- _Assignment_: Among the records, find the lines that hold the string "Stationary" and return them.

- _Given records_:
* * *
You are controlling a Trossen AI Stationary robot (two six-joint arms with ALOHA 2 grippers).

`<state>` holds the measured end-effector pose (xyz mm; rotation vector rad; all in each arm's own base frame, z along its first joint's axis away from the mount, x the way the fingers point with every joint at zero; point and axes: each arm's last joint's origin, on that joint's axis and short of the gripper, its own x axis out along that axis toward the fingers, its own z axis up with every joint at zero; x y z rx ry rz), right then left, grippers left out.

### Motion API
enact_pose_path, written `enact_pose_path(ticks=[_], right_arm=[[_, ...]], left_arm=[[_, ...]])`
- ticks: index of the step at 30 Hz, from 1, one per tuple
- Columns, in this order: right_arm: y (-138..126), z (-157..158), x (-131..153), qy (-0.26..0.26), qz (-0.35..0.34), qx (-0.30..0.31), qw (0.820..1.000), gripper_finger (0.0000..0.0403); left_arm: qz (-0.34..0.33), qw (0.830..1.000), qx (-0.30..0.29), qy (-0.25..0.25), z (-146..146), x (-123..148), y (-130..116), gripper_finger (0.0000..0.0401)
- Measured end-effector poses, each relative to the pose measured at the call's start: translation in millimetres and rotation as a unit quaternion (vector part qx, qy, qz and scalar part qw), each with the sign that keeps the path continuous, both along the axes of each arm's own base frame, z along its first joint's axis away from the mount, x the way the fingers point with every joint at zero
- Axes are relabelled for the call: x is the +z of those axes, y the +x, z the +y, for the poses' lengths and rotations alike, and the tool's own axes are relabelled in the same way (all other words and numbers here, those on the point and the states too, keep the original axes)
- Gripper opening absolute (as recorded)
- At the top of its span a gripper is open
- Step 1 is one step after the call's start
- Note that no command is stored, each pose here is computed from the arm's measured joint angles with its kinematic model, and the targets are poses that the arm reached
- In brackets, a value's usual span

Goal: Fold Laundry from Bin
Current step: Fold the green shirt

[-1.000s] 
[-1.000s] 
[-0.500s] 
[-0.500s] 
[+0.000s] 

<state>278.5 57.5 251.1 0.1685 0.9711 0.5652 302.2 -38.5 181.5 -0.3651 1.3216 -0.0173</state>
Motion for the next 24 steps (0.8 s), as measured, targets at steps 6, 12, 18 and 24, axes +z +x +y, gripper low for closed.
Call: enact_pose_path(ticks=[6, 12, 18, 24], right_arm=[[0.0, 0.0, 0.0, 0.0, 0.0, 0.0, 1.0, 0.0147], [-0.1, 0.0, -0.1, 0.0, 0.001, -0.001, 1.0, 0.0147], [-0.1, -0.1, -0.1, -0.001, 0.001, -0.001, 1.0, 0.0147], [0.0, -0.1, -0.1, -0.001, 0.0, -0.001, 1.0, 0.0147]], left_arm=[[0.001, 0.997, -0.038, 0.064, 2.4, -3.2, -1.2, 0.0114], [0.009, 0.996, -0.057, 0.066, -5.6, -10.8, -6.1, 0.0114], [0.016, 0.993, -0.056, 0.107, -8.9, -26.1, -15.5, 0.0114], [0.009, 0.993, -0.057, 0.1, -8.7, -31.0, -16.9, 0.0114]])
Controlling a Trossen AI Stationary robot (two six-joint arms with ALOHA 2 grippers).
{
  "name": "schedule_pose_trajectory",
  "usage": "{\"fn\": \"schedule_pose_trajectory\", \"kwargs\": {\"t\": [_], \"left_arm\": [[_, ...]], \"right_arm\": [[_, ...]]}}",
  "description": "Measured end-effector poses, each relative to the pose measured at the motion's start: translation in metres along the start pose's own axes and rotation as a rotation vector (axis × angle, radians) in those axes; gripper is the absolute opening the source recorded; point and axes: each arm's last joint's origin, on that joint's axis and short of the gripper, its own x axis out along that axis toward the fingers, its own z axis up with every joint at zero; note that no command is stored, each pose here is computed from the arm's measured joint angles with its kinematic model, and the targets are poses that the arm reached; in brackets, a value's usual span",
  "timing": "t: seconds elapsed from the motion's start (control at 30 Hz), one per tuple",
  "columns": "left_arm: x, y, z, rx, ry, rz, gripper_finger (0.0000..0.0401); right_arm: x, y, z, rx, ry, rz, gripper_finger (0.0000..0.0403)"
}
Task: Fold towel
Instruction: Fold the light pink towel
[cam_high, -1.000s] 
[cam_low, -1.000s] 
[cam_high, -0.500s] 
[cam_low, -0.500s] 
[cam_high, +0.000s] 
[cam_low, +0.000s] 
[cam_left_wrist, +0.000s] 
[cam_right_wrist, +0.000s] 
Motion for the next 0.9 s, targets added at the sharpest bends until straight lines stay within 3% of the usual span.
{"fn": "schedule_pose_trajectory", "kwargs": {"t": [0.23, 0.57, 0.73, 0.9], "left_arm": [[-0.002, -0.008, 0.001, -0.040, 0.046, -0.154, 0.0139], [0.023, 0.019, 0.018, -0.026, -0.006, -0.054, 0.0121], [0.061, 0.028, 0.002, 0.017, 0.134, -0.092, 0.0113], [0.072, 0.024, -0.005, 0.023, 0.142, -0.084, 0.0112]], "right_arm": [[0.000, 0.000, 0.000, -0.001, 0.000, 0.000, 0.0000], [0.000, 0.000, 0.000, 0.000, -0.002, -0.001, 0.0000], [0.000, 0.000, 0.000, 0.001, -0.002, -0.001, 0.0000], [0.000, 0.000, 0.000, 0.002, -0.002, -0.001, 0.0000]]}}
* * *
- _Task response_:
You are controlling a Trossen AI Stationary robot (two six-joint arms with ALOHA 2 grippers).
Controlling a Trossen AI Stationary robot (two six-joint arms with ALOHA 2 grippers).

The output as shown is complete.